Why is STD Awareness Month important?
Every year STDs cost the U.S. health care system $17 billion—and cost individuals even more in immediate and long-term health consequences.
Data show that sexually active teens and young adults are at increased risk for STDs when compared to older adults.
Estimates suggest that even though young people represent only 25% of the sexually experienced population, nearly half of all STD cases occur in young people aged 15 to 24.
But there is good news!
Most STDs are treatable, and many are curable – early detection through testing is key. Yet, stigma, inconsistent or incorrect condom use, access to health care, and a combination of other factors contribute to high rates of STDs among teens and young adults.
Primary care physicians, pediatricians, and other health care providers play an important role in ensuring young people receive correct information and comprehensive health care.

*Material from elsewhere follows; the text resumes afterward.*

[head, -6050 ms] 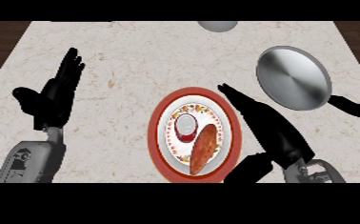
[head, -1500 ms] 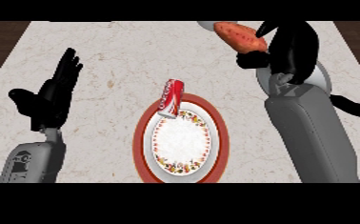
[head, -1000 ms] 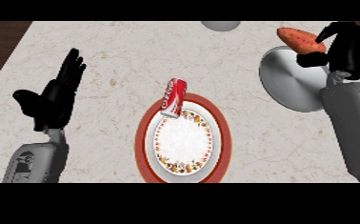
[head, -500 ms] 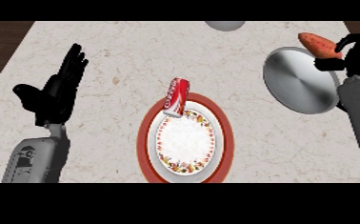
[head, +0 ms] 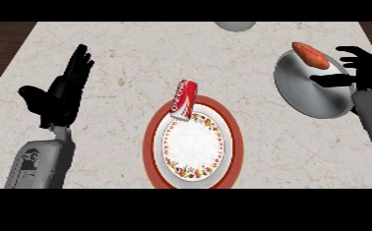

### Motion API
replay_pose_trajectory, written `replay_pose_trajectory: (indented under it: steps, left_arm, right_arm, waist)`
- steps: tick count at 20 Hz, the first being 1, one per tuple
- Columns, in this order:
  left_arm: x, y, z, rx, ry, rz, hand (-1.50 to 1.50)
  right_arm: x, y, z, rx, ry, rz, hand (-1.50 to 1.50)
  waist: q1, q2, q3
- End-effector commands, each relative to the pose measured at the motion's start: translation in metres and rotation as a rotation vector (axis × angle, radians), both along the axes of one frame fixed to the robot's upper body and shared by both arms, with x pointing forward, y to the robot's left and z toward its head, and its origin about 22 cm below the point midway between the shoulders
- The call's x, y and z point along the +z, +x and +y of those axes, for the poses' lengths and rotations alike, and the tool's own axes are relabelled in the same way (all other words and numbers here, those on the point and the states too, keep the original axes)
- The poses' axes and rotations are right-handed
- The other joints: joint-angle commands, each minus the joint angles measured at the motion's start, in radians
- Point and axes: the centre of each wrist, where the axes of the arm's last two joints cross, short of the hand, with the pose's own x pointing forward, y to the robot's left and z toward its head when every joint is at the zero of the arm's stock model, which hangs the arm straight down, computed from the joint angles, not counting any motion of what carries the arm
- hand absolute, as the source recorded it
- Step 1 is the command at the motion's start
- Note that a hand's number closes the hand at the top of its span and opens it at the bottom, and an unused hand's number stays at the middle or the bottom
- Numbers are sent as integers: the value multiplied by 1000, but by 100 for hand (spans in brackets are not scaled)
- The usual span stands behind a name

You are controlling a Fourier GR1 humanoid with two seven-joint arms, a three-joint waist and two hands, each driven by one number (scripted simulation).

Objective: Pick the sweet potato from the plate and place it in the pan

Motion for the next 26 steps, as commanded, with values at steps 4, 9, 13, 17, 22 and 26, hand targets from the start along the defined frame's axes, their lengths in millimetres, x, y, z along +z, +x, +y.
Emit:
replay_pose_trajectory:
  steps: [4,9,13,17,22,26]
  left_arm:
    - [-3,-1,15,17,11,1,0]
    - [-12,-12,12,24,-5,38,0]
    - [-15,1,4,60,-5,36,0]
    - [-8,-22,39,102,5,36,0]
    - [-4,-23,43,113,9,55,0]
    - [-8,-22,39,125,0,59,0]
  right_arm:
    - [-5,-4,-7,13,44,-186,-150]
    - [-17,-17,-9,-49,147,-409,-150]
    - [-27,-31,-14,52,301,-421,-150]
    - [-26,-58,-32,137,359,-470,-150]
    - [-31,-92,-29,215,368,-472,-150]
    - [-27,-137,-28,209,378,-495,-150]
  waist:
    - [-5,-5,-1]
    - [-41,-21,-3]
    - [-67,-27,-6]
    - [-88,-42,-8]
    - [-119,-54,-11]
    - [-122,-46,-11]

Providers and the information they share are respected by patients. Research shows that adolescent patients feel primary care settings are an appropriate place to discuss sexual health and would like their providers to initiate such discussions.

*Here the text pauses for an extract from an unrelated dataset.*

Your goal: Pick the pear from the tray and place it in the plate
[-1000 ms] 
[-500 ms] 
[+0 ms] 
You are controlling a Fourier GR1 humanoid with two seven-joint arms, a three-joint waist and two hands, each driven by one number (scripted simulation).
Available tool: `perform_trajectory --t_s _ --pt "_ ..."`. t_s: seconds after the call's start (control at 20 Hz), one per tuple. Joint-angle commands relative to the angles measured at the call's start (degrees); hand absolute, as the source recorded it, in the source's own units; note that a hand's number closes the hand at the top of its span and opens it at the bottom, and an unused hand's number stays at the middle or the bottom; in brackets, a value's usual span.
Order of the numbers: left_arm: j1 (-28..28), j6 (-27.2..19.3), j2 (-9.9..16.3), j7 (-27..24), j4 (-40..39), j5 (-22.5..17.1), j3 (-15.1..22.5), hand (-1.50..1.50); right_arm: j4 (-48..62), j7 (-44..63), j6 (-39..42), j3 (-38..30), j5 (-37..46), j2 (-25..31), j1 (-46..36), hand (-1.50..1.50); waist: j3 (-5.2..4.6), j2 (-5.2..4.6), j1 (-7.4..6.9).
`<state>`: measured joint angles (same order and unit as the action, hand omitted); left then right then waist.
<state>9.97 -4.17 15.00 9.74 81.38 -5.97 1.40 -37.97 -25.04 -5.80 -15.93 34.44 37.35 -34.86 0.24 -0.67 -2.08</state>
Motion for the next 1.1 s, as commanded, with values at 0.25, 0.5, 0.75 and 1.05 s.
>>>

What can providers do to help adolescents and young people avoid STDs?
- Build and maintain a culture of privacy and confidentiality for your adolescent patients.

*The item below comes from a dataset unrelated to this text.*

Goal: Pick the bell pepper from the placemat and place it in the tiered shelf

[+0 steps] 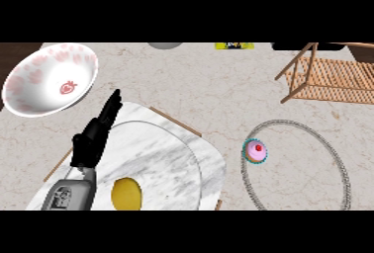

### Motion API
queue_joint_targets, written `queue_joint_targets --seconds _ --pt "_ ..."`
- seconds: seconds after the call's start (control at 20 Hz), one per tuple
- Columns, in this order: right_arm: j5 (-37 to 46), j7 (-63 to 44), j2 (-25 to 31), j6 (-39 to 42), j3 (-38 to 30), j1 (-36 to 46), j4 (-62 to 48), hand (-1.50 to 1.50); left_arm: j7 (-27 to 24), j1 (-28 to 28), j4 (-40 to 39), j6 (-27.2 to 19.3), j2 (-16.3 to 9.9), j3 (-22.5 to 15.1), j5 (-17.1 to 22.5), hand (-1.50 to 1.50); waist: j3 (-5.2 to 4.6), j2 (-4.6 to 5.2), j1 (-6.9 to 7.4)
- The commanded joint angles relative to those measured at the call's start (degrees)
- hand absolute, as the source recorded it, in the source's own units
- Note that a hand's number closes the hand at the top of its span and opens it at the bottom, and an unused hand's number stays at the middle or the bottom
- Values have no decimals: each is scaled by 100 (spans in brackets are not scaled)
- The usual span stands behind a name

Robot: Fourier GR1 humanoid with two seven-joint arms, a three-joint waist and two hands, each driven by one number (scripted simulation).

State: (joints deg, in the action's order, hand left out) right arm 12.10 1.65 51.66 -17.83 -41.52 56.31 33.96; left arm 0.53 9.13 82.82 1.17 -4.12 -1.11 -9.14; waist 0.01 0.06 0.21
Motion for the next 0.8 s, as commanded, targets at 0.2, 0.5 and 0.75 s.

- Take a sexual history. Discuss it during a patient’s first visit, during routine preventive exams, and when there are signs or symptoms of STDs. Discuss the five “Ps” with your patients: partners, practices, protection from STDs, past history of STDs, and pregnancy prevention.
- Encourage STD testing among sexually active young people. Of the nearly 16 million sexually active women aged 15 to 25 in the United States, only 38 percent report being tested within the past year for chlamydia. This means more than 9 million young sexually active women were not screened as CDC recommends. CDC recommends annual chlamydia screening for all sexually active women aged 25 and younger.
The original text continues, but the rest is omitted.